Psicoterapia, fe y religión.

En el anterior post titulado “Psicoterapia y fe”,  hablaba de cómo esta última es imprescindible para el psicoterapeuta y su oficio, tal como yo lo entiendo (he de decir que en mi blog siempre hablo de las cosas tal como las entiendo, no pretendo hacer teorías ni entrar en discusiones, y menos en estos temas tan determinados por la vivencia íntima de cada uno) Decía en el post que muy a menudo la demanda del cliente en la primera sesión de terapia consiste precisamente en ese anhelo de esperanza, de sentir que hay sentido y solución a su sufrimiento, a su confusión y a su vida en general. Decía que a menudo, como terapeuta, aporto durante algún tiempo esa confianza en la vida y en su sentido, esa fe que al cliente le falta inicialmente, y que en el transcurso de su proceso terapéutico él va creando o recuperando.

Pues bien, como correlato de lo dicho puedo añadir que creo que la fe, la ampliación y profundización en la fe, es la consecuencia irremediable del proceso terapéutico. Y me explico, porque seguramente empleo las palabras fe y religión de modos no demasiado habituales. Cuando muchas personas leen o escuchan la palabra fe, la asocian directamente a la religión. En nuestro entorno, más precisamente al cristianismo. A menudo ser un hombre de fe es ser un hombre religioso o un buen cristiano. Yo no creo que sea así, necesariamente. Hay hombres religiosos con muy poca fe, y hombres de fe que no practican ni creen en ninguna religión. He aquí algunas reflexiones propias sobre ambos aspectos:

La religión o el fenómeno religioso es enormemente complejo, rico y variopinto, y difícilmente se adapta a definición alguna. Personalmente entiendo la religión como una determinada tradición de relación con el Misterio. El Misterio lo escribo con mayúsculas dada su magnitud y totalidad. Gestada históricamente, mediada culturalmente, en cada religión se expresa, se vivencia y se ritualiza una determinada manera de relación con lo misterioso, lo sagrado e incomprensible, que millones de creyentes a lo largo de la historia han ido perfilando, filtrando, coloreando, desde una genuina y honesta necesidad de transmitir sus íntimas experiencias del Misterio, cada cual en su lengua, cultura y momento histórico. Amén de todo esto, algunas inevitables filtraciones de carácter social y moral, otras tantas de mantenimiento del statu quo y del negocio. La religión a veces ayuda a cultivar un sentido de trascendencia, de agradecimiento, de confianza y fe, de plenitud. Su efecto sobre las personas es extraordinario, nunca subestimable, y desde luego merece mi más absoluto respeto.

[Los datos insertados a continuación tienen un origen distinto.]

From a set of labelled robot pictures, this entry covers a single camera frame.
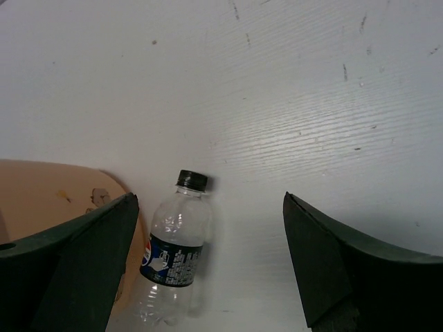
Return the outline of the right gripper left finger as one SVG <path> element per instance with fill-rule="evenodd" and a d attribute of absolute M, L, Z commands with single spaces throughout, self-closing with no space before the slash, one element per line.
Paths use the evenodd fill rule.
<path fill-rule="evenodd" d="M 1 245 L 2 331 L 104 331 L 138 219 L 132 193 Z"/>

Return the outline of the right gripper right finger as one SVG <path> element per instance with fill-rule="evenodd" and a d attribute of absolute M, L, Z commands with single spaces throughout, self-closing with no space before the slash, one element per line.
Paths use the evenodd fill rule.
<path fill-rule="evenodd" d="M 286 194 L 284 228 L 312 331 L 441 331 L 442 258 L 381 241 Z"/>

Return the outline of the clear bottle black cap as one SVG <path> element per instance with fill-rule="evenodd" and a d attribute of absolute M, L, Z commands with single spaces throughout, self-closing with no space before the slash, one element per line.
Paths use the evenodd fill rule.
<path fill-rule="evenodd" d="M 206 175 L 182 169 L 176 192 L 156 209 L 136 278 L 134 315 L 150 329 L 186 316 L 210 221 Z"/>

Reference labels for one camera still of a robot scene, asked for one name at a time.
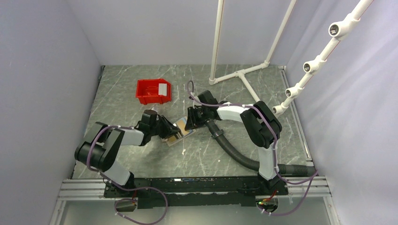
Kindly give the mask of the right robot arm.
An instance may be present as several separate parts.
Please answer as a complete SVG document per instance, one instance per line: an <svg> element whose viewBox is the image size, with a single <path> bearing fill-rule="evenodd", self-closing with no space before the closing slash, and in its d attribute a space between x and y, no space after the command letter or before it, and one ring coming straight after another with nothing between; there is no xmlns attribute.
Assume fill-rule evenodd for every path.
<svg viewBox="0 0 398 225"><path fill-rule="evenodd" d="M236 162L245 168L258 171L263 178L259 181L259 190L269 195L276 190L274 177L279 171L275 162L276 142L280 138L282 126L263 101L255 104L240 105L227 101L211 103L200 102L188 107L186 131L207 127L211 137ZM231 120L243 123L250 140L259 147L259 160L255 161L239 152L217 127L215 120Z"/></svg>

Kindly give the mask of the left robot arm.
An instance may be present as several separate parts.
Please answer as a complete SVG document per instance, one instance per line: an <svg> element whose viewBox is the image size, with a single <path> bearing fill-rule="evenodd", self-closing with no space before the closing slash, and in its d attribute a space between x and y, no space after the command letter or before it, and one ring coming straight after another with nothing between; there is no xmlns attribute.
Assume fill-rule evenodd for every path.
<svg viewBox="0 0 398 225"><path fill-rule="evenodd" d="M145 146L151 138L167 139L181 130L155 110L145 110L137 125L124 127L95 122L75 150L74 158L90 171L98 172L124 197L134 193L134 174L116 161L124 145Z"/></svg>

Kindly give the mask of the tan leather card holder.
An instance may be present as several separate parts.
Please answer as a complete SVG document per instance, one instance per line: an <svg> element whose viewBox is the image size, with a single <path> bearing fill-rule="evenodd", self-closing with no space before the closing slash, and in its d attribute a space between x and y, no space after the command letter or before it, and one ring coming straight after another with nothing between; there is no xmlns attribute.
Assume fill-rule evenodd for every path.
<svg viewBox="0 0 398 225"><path fill-rule="evenodd" d="M196 129L190 129L190 130L185 130L185 125L187 124L187 117L182 117L179 120L177 120L175 123L173 123L174 126L180 129L180 132L177 133L176 135L173 135L169 138L166 139L161 139L162 142L166 143L169 147L172 145L182 141L186 137L192 135L193 133L196 132Z"/></svg>

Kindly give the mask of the red plastic bin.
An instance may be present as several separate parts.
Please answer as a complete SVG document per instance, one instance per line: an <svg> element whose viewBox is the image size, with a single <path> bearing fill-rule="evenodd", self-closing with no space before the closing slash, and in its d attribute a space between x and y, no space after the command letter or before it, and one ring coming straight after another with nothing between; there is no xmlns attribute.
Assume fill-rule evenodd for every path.
<svg viewBox="0 0 398 225"><path fill-rule="evenodd" d="M166 83L168 85L168 95L158 95L159 83ZM142 79L137 81L136 98L143 105L147 104L164 104L170 102L172 99L171 83L164 79Z"/></svg>

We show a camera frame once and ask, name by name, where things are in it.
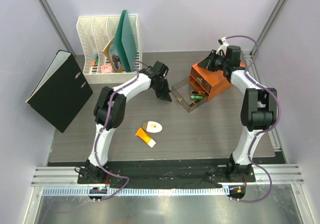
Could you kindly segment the black gold lipstick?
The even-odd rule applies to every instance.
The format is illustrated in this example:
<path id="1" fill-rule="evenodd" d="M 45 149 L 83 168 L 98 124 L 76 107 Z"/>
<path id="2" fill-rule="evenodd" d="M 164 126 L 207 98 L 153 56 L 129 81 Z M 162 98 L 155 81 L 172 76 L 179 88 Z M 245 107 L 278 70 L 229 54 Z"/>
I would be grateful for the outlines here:
<path id="1" fill-rule="evenodd" d="M 206 93 L 204 91 L 191 91 L 191 95 L 195 95 L 195 96 L 205 96 Z"/>
<path id="2" fill-rule="evenodd" d="M 195 100 L 194 100 L 193 102 L 191 102 L 188 106 L 189 106 L 190 108 L 192 108 L 192 107 L 196 106 L 199 102 L 201 102 L 200 99 L 195 99 Z"/>

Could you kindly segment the green lip balm tube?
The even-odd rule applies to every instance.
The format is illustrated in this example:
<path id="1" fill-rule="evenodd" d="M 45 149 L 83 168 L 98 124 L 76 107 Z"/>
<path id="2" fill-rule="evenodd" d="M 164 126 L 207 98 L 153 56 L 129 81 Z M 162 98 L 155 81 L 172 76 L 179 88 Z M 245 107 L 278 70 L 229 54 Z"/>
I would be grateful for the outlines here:
<path id="1" fill-rule="evenodd" d="M 204 96 L 202 96 L 202 95 L 191 95 L 191 96 L 190 96 L 190 99 L 191 99 L 191 100 L 197 100 L 197 99 L 203 100 L 203 99 L 204 99 Z"/>

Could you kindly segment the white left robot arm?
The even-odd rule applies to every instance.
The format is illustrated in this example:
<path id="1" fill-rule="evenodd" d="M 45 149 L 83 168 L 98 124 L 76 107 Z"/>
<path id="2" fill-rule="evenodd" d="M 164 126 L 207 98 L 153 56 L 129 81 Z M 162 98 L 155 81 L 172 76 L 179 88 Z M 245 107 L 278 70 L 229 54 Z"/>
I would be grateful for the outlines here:
<path id="1" fill-rule="evenodd" d="M 105 86 L 94 108 L 96 132 L 92 151 L 85 162 L 80 176 L 100 184 L 107 176 L 104 165 L 108 162 L 108 152 L 116 129 L 125 117 L 126 104 L 133 97 L 148 89 L 153 89 L 159 100 L 171 102 L 167 74 L 169 68 L 160 61 L 137 71 L 136 75 L 116 87 Z"/>

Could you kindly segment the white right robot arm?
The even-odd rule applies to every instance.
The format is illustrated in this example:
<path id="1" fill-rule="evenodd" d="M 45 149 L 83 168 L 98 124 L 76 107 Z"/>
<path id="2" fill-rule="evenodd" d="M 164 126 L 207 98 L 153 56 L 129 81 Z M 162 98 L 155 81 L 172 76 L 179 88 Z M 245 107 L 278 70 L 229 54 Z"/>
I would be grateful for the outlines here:
<path id="1" fill-rule="evenodd" d="M 229 83 L 243 93 L 240 121 L 243 130 L 223 174 L 236 182 L 251 175 L 253 154 L 261 137 L 277 122 L 277 90 L 256 81 L 241 66 L 241 48 L 236 45 L 212 50 L 198 66 L 210 72 L 222 71 Z"/>

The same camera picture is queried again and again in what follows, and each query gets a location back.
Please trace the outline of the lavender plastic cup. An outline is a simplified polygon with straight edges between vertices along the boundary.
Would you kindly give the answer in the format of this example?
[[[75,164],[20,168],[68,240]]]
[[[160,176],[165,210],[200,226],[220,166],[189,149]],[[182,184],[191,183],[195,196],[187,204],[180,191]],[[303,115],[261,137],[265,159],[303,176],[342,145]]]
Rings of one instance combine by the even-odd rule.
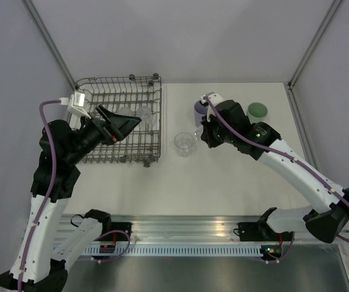
[[[197,101],[193,107],[195,126],[201,126],[202,117],[207,114],[207,107],[203,106],[200,101]]]

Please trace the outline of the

La fe, al menos lo que yo entiendo por fe, es la humildad fundamental, la conciencia de nuestra pequeñez en relación al Misterio. La fe es ceder, renunciar a administrar culpas, mirar con gratitud sincera e implacable al pasado, mirar con confianza y alegría al futuro. En un post anterior – “Antes, mejor y más fácilmente” desarrollo algo más esta actitud, que alcanza su máxima expresión cuando la persona llega a sentir, y me cito a mí mismo: “Gracias a todo lo que me ha pasado hasta ahora, incluyendo algunos golpes duros. Gracias a todas las personas que han estado en mi vida y la han nutrido, ampliado y hasta abandonado. Gracias por todo lo que me ha sucedido que ha hecho que yo sea como soy, y esté ahora mismo donde estoy. Este espacio y este tiempo, los mejores para mí.” Con esta actitud hacia el pasado de uno mismo, el presente es pura alegría y confianza en la vida, que es grande y es la que sabe. Pura fe en el Misterio – en Dios, Alá, Yahvé, Murugan, la Madre Tierra, o un inacabable etcétera, prolijas caracterizaciones del Misterio – que es grande y es el que sabe.

Por supuesto, fe y religión entendidas de este modo pueden estar conectadas y retroalimentarse, y de hecho habitualmente es así.

La psicoterapia en la que creo cultiva y profundiza la fe, y el cliente, al avanzar en su proceso, ve arraigar en sí mismo esa confianza elemental, esa alegría de vivir. Cristiano, budista, panteísta o ateo, lo cierto es que a medida que avance tendrá más alegría de vivir y más fe.